Tinder is a very scary place. It makes me feel both worried for the future of the human race and frustrated. In ≈1.5 years I have had some interesting conversations here and there and even went out with somebody—alas, almost every single person I matched with (but one!) turned out to be pretty uninteresting and I felt like I am wasting my time on something stupid (which was true, actually). Use with danger and in case of despair only.

University

I thought it would be better, really. Turns out, students of Moscow Polytech are all generic, they listen to same music, dress and behave alike, which means that almost all of them are not my type. What the hell am I doing here?

Going out

Works for me, but I rarely have the mood and the courage to come and talk with strangers. Usually this leads to fun stories with an unpredictable finale. Try fetching a beer in your local bar to see what I mean.
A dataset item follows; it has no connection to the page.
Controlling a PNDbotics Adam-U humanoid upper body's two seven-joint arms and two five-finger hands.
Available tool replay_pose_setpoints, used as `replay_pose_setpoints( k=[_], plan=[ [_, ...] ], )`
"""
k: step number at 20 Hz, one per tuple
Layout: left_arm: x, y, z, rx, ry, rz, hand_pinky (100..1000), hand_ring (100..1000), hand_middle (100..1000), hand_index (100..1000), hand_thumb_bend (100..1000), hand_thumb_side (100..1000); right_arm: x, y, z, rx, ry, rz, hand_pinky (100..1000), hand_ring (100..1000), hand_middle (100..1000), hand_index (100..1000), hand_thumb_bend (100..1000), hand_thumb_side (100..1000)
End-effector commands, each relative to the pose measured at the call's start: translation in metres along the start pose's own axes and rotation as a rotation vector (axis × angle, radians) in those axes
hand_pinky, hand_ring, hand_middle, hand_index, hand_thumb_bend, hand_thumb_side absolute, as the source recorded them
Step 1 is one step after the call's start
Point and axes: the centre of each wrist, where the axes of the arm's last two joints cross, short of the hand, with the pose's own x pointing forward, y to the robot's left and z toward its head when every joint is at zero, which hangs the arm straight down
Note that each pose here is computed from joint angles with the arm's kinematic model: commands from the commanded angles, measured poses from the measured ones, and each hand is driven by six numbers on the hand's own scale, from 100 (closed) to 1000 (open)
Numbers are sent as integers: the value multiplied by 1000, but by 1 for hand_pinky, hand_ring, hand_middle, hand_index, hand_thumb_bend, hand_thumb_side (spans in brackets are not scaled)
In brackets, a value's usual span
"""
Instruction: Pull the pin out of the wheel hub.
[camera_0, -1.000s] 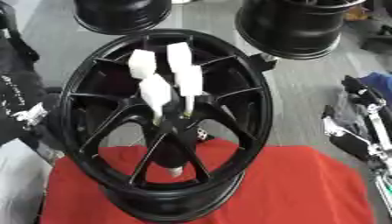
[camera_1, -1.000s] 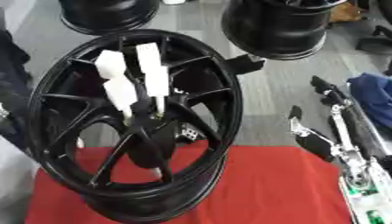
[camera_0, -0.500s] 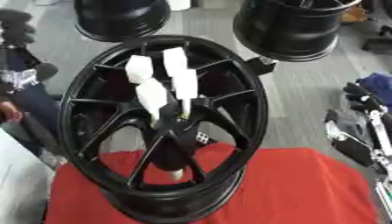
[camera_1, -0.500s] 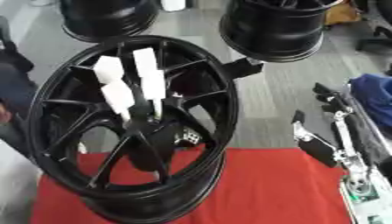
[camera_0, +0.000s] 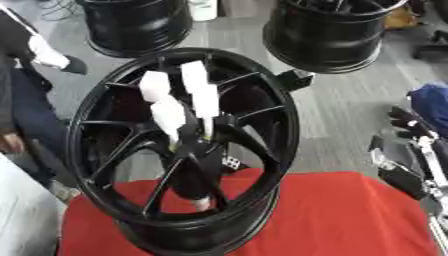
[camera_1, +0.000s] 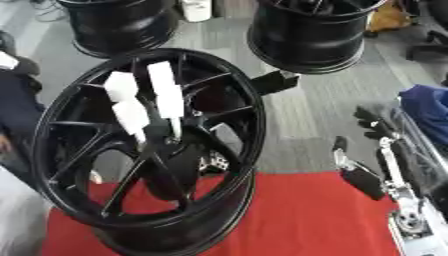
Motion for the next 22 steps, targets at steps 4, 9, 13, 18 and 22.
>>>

Stochastic method of untangling wires

This is a very nice and comfortable way of socializing. Meet me if you want to learn about it.

On Modern Web

Modern web is a disaster. And while it’s ten years too late to stop the shit-train of SPA’s, 10-megabyte requests and practically obfuscated code that literally every single site is trying to run on your computer, it’s never too late to grumble!

However, modern JavaScript is indeed eloquent.

The Fractal Potential

One day I was sitting on a bench and talking with a buddy about the nature of things, the will, the universe, the our wonderful human brain—the usual deep things. Consciousness is a pretty limited thing, so naturally our process had hit the boundaries of reason—we realized that when our thoughts became all fuzzy and impossible to complete as if a tiny piece was always missing.

And everything around began to shatter and break apart. It was hard to even imagine a concept that popped in my head, let alone say it out loud in a cohesive manner, inventing nonsensical metaphors and idiotic abstract devices on the way. That’s when I realized the difference between an ideal world and the world we live in. The fractal potential.

Whenever one’s thinking, they are just taking random things and naming them, more or less (see religion, science, philosophy etc. — they are just putting tags on everything). And to name a things means to reach the level at which it exists, to examine it and to step a bit higher so the big picture could be seen. You start small and then just constantly ascend towards more and more complexity. A loop: get, analyze, name, take that to the new level, repeat. Steps on your imaginary ladder get smaller and smaller the higher you get (no pun intended, I am sorry) until the ladder gets flat. That’s the limit, the boundaries of (my) silly and pretty useless brain. And that’s exactly where the loop becomes recursive, like a straight arrow that got sucked into Mandelbrot set by accident and turned into a incompresensible mess pointing at all the infinitely many possible directions at once.

This shouldn’t happen in my idealistic model of this place. Loops, not recursion, please. It’s just unfair—funny how huge and unexplored everything around us seem to be yet it’s just some ten-minute-bench-talking away from being sucked into a bottomless abyss of nonsense.

I felt desperate for a moment, finished my cigarette, and then we went back to the appartment.

Call Me by My Name

I wanted my handle to be short and somewhat memorable. So I took my last name: k------o; shortened it the way the word internationalization is shortened to i18n: k6o; finally, I put a zero in the end to avoid possible confusion: k60. It’s stupid, I know.